Stored data
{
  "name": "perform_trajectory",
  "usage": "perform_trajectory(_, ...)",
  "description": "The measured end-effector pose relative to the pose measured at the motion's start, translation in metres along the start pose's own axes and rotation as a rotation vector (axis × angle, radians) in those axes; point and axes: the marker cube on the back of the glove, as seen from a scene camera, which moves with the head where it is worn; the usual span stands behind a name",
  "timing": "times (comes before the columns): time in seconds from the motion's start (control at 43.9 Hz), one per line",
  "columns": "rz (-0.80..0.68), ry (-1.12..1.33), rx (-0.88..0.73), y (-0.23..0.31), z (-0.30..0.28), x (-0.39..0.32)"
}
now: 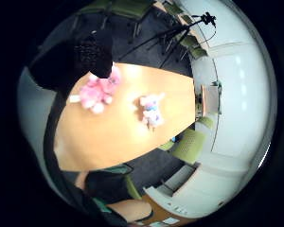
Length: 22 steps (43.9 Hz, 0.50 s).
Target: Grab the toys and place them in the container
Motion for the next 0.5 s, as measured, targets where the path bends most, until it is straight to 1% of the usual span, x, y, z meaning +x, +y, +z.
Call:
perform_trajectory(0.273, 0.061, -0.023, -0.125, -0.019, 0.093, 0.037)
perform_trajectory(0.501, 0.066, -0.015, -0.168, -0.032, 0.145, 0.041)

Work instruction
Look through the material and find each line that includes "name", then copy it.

Task solution
  "name": "perform_trajectory",
  "description": "The measured end-effector pose relative to the pose measured at the motion's start, translation in metres along the start pose's own axes and rotation as a rotation vector (axis × angle, radians) in those axes; point and axes: the marker cube on the back of the glove, as seen from a scene camera, which moves with the head where it is worn; the usual span stands behind a name",

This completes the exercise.